The Islamic State (IS), an extremist Sunni entity, is a particularly serious existential threat to the regimes of the GCC countries, especially Saudi Arabia, as its religious roots and those of Wahhabism are broadly the same. The rulers of the GCC countries know that if the IS succeeds in Iraq, a spillover into their countries is inevitable. The IS is thus a direct, immediate and strong existential challenge to the continuing rule of these regimes, something that has not happened before. After agonizing for weeks they have become active participants in a war against a Sunni entity in Shia ruled states. This is unprecedented and something that simply could not have even been imagined only a few months ago.
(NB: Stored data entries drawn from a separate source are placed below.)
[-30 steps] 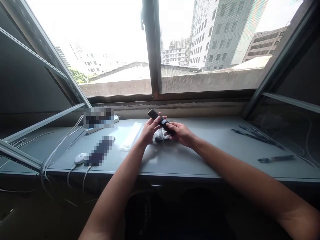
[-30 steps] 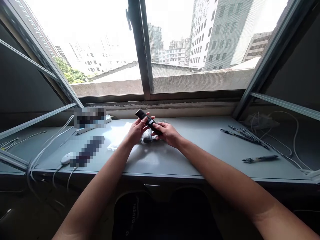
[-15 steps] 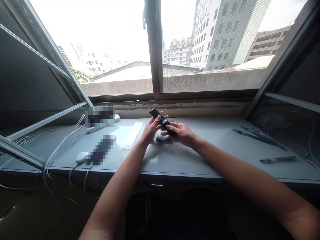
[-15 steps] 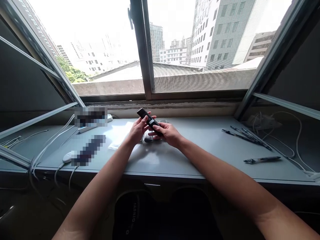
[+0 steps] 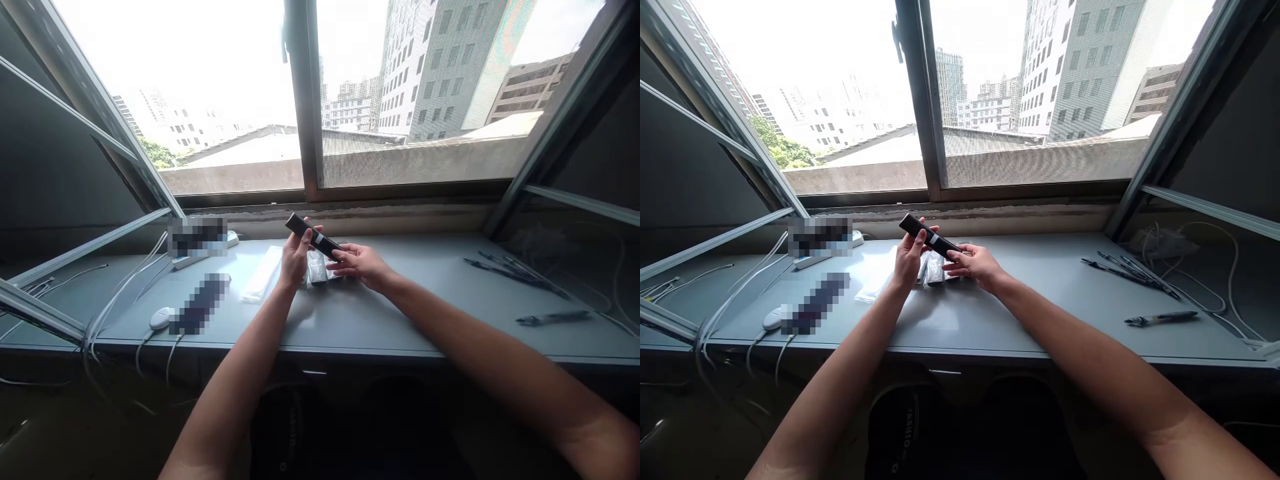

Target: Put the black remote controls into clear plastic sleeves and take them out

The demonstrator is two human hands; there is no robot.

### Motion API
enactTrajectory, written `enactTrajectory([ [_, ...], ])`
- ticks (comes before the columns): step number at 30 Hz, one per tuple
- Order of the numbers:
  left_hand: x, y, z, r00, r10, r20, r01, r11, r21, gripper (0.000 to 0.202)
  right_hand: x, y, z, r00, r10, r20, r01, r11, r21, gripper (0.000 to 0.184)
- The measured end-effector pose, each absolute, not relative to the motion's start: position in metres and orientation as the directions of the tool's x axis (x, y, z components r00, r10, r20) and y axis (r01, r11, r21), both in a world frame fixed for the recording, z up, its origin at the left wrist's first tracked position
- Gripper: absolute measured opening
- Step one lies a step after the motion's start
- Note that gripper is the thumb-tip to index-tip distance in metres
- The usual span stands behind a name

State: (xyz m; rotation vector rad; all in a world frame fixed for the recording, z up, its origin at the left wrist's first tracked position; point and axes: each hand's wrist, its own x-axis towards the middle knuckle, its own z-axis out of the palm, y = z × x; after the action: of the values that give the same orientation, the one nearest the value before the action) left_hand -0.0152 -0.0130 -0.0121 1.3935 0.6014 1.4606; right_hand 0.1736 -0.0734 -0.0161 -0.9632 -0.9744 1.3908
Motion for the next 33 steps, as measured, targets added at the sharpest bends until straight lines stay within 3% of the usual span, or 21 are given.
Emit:
enactTrajectory([
  [8, -0.017, -0.008, -0.011, 0.058, 0.916, 0.398, -0.401, -0.344, 0.849, 0.062, 0.178, -0.069, -0.016, 0.086, 0.996, -0.008, -0.366, 0.024, -0.930, 0.018],
  [16, -0.030, 0.012, -0.015, -0.073, 0.995, 0.070, -0.666, -0.101, 0.739, 0.026, 0.192, -0.066, -0.007, 0.286, 0.956, -0.069, -0.509, 0.091, -0.856, 0.008],
  [20, -0.030, 0.014, -0.013, -0.061, 0.998, -0.032, -0.737, -0.024, 0.676, 0.018, 0.195, -0.067, -0.003, 0.333, 0.942, -0.031, -0.449, 0.130, -0.884, 0.020],
  [24, -0.024, 0.005, -0.011, 0.116, 0.993, 0.025, -0.715, 0.066, 0.696, 0.020, 0.189, -0.071, -0.002, 0.222, 0.975, 0.012, -0.368, 0.095, -0.925, 0.018],
  [27, -0.020, -0.005, -0.009, 0.283, 0.957, 0.064, -0.674, 0.151, 0.723, 0.028, 0.184, -0.074, -0.002, 0.069, 0.995, 0.074, -0.409, 0.096, -0.908, 0.010],
  [33, -0.019, -0.009, -0.009, 0.349, 0.931, 0.110, -0.721, 0.192, 0.666, 0.042, 0.185, -0.074, -0.005, -0.050, 0.989, 0.138, -0.472, 0.099, -0.876, 0.036],
])
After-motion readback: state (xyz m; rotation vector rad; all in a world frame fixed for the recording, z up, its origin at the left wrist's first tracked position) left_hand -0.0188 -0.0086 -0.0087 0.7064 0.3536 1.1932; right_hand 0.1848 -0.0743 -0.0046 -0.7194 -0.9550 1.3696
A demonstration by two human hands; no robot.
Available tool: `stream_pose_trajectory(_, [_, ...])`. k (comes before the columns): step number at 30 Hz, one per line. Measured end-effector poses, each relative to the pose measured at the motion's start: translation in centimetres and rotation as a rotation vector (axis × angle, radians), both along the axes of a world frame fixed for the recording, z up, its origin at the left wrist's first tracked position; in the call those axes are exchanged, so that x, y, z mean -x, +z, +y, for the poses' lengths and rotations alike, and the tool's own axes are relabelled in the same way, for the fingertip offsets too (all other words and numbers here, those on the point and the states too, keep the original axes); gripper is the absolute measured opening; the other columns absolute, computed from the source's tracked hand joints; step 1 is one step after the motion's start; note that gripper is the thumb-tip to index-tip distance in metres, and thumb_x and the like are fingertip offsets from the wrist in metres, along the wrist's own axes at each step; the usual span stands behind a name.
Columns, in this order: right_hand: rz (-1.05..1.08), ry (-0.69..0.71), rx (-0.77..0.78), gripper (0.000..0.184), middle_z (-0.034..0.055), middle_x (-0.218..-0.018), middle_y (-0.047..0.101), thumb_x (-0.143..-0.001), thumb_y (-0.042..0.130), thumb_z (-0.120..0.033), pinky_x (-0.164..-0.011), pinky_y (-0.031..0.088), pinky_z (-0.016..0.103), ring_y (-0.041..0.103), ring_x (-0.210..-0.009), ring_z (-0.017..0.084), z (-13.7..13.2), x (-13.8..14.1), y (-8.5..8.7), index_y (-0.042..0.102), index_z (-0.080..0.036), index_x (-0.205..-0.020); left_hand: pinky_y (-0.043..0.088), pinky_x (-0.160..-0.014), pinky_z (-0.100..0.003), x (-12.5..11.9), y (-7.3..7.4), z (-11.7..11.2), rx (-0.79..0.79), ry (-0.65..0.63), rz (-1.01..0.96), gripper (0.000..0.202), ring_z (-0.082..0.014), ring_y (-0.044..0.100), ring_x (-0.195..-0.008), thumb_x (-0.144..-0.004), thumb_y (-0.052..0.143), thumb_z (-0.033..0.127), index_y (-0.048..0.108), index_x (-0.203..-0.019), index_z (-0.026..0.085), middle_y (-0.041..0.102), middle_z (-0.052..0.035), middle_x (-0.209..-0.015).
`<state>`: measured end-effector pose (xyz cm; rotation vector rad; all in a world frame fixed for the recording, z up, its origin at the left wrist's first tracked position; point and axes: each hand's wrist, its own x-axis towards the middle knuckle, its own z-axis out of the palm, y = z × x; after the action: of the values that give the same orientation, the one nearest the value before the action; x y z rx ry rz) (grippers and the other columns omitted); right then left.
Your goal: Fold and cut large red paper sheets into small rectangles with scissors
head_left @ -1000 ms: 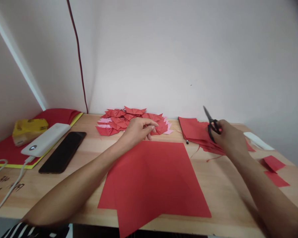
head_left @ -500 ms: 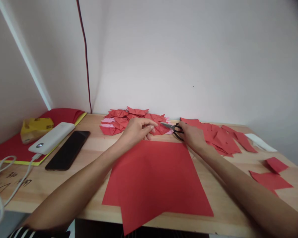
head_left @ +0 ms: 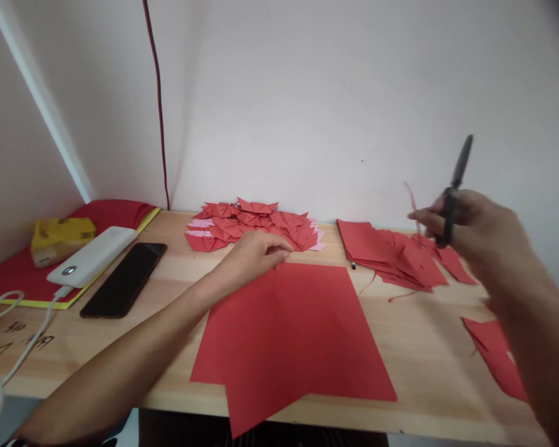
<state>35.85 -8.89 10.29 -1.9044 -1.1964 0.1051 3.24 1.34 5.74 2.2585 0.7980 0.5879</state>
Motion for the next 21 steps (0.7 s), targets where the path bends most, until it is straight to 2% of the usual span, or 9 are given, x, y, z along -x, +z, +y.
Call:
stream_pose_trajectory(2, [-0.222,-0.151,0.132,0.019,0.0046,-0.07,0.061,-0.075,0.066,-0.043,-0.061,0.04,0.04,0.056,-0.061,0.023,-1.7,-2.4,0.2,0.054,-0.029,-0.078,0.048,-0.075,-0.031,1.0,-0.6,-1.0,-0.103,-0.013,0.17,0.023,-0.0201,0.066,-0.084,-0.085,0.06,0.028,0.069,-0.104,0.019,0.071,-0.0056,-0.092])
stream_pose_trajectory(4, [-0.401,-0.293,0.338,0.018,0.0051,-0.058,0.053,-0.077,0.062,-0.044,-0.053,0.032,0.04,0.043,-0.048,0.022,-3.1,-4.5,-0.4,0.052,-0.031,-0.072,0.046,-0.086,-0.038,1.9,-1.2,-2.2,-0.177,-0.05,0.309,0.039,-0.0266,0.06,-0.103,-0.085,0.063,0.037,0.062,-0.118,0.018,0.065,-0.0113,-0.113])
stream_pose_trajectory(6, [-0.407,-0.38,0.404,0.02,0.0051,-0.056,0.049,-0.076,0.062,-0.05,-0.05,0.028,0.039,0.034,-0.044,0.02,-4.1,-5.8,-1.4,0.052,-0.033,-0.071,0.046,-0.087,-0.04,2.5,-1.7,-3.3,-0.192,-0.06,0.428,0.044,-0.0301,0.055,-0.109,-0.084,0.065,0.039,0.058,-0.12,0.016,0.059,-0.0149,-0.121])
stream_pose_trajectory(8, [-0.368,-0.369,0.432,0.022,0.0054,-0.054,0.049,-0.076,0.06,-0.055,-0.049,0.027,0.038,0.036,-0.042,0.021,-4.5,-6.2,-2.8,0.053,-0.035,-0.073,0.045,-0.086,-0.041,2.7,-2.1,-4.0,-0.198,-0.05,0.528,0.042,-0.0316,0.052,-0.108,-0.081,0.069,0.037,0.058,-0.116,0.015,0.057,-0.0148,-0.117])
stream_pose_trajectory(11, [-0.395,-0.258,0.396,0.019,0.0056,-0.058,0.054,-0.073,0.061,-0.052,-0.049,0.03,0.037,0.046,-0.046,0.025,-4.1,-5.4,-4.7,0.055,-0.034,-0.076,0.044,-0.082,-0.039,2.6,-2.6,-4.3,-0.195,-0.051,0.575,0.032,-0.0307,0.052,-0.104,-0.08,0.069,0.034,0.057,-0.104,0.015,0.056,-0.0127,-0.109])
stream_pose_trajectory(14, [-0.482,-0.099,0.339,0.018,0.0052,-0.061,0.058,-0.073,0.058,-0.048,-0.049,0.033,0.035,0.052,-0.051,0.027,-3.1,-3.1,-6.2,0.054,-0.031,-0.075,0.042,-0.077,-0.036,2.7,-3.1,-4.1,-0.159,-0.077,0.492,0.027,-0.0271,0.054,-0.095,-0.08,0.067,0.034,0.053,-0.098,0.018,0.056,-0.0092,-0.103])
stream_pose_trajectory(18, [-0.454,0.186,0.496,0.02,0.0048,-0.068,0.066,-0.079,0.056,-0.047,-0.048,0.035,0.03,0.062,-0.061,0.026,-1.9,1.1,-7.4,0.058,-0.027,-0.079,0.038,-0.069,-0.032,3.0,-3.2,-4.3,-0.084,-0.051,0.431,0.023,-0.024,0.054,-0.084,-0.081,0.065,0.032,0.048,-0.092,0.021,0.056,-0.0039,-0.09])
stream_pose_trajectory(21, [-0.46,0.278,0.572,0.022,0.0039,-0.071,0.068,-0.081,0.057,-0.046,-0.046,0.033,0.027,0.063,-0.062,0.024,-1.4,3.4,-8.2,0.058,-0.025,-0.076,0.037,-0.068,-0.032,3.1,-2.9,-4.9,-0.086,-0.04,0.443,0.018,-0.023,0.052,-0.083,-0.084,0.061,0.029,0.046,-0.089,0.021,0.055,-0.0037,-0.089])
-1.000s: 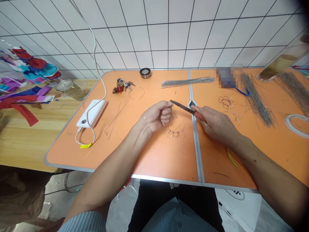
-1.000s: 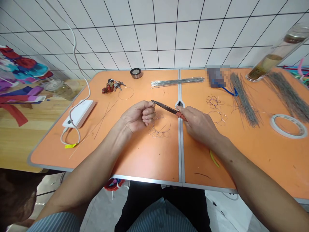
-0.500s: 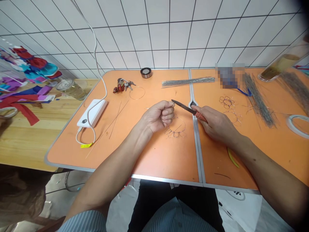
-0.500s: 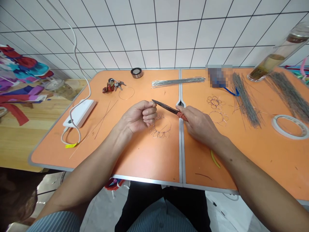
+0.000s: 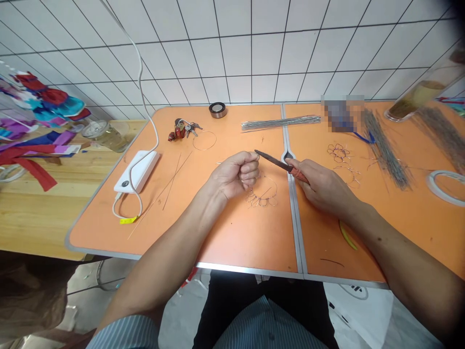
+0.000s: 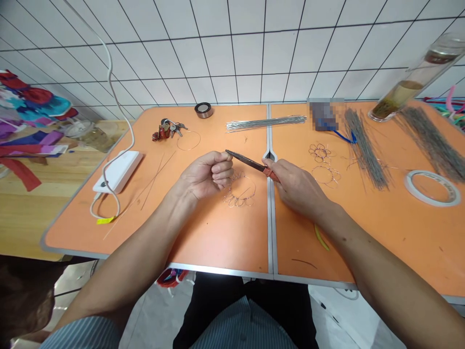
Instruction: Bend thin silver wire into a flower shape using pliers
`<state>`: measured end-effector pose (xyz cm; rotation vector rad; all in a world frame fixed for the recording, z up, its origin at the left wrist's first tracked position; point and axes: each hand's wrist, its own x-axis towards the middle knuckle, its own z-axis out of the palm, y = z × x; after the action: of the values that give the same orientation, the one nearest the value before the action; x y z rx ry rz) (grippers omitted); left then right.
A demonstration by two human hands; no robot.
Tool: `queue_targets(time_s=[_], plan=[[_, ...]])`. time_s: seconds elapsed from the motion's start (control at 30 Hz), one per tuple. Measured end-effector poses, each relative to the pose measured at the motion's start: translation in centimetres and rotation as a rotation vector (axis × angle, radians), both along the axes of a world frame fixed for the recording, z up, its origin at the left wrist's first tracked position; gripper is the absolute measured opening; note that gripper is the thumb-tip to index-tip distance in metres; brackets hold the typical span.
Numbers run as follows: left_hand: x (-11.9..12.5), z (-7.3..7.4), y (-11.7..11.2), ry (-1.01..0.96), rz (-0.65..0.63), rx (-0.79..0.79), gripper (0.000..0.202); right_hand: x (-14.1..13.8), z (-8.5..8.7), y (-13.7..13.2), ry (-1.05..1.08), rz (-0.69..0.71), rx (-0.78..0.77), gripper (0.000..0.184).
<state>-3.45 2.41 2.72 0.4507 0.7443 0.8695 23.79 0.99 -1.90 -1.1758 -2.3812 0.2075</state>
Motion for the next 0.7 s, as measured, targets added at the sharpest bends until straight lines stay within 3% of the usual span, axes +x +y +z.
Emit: queue_targets(time_s=[0.47,0.7], plan=[[-0.15,0.05,0.04,0.011,0.002,0.025,0.038,-0.28,0.05,-0.22,0.052,-0.014,-0.039,0.045],[0.06,-0.09,-0.04,0.018,-0.001,0.036,0.036,0.13,-0.32,0.05,-0.050,-0.032,0.047,0.048]])
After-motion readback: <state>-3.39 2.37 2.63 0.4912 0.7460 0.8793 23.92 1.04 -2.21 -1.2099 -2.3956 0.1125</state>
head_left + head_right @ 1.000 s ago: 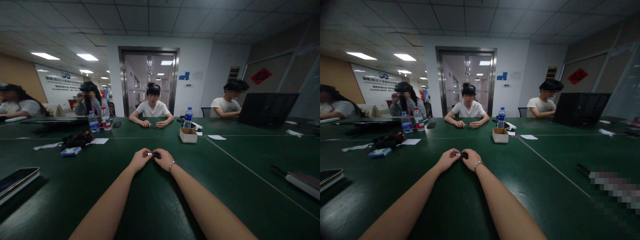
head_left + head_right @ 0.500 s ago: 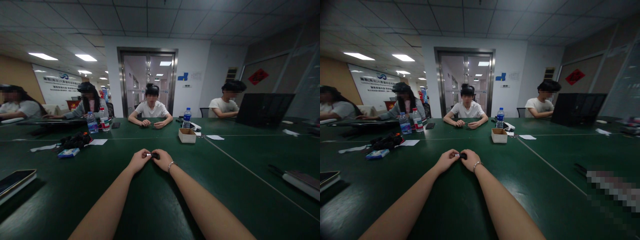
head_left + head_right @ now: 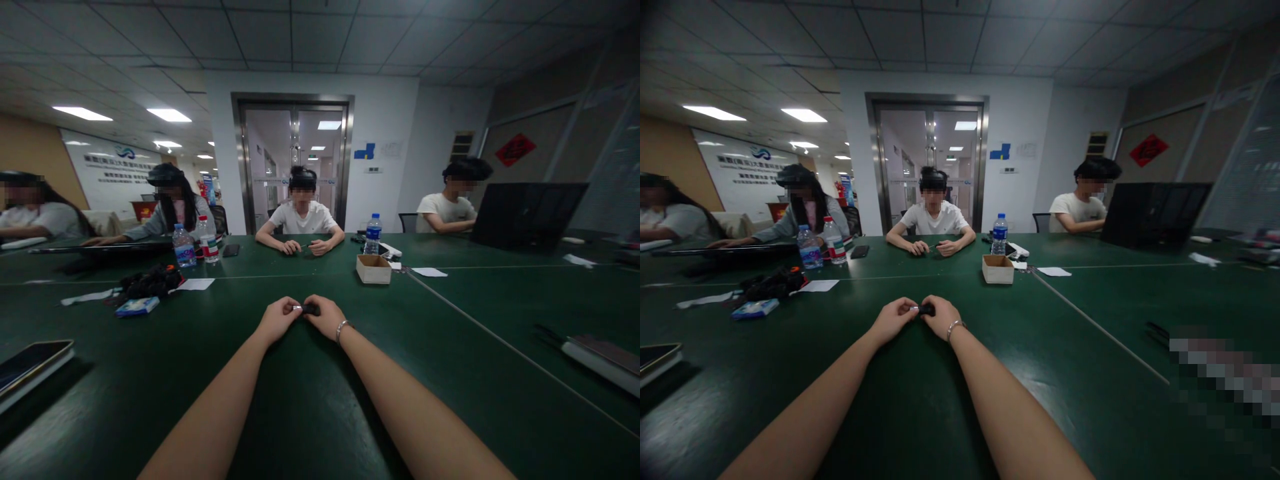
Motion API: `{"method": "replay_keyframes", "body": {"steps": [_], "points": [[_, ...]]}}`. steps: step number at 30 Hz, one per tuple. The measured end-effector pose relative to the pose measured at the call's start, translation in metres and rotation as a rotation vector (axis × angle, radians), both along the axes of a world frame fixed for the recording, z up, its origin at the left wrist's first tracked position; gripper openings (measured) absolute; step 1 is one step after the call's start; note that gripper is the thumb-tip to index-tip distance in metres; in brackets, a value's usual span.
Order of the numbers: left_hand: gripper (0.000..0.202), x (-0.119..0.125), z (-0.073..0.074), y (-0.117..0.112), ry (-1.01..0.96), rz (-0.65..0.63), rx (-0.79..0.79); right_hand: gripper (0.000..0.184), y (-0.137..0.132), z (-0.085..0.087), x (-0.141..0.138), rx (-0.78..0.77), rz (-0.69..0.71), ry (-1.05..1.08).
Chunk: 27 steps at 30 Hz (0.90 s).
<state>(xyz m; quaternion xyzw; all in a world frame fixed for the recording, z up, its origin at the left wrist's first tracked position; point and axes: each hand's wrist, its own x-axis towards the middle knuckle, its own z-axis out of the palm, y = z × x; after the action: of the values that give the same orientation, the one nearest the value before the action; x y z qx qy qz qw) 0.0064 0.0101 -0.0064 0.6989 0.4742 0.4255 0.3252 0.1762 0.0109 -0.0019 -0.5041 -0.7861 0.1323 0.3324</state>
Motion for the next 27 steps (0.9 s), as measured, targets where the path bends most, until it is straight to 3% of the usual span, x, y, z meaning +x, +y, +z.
{"method": "replay_keyframes", "body": {"steps": [27], "points": [[0.042,-0.001,-0.0007,0.0033,0.143,0.013,0.007,0.025,0.0047,-0.0058,0.0003,0.08,0.049,0.09]]}}
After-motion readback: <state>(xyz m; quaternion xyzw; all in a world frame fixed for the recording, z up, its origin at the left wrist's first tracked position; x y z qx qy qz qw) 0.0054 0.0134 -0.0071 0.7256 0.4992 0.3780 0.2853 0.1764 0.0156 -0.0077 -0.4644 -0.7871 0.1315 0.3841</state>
The IS is fanatically anti Shia; it is also the most potent threat to the pro-Iranian regimes in Iraq and Syria and to the territorial integrity of Iraq and Syria. For these three reasons the IS is now the single most active and potent direct threat to Iran’s influence and standing throughout West Asia. Iran is Iraq’s ally and is the first and only regional country that has provided actual assistance on the ground.
The IS thus simultaneously poses the biggest strategic threat to both Iran and Saudi Arabia, though for entirely different reasons. For the first time since the Islamic Revolution in Iran these two countries face a common threat. They are the two key players if the war against the IS is to succeed. They have to find a way to cooperate. This is going to be difficult particularly as Saudi Arabia continues to attach priority to regime change in Syria which is absolutely unacceptable to Iran. A particularly important meeting was held between the Saudi and Iranian Foreign Ministers in New York on 21 September 2014. Statements made by them indicate that both countries recognize that they have to work together to confront the common enemy.
The Iraqi central Government has been opposed to the Barzani run Kurdish regional government and Iran has traditionally been opposed to the Barzani faction of the Iraqi Kurds. Shia militias have been fighting against the Kurds. The Kurds in Iraq, Syria and Turkey have never managed to put up a single united overall Kurdish front; indeed in Iraq they are divided in two rival groups. But in recent weeks all of them are now fighting together in many theatres against the Islamic State.
On 22 September, the United States launched air strikes against the ISIL in Syria and aircraft from Bahrain, Jordan, Saudi Arabia and the UAE also took part in the airstrikes while Qatar “played a supportive role”. Arab states have continued to be involved in such air strikes since then. Iraq welcomed these airstrikes with great excitement and enthusiasm.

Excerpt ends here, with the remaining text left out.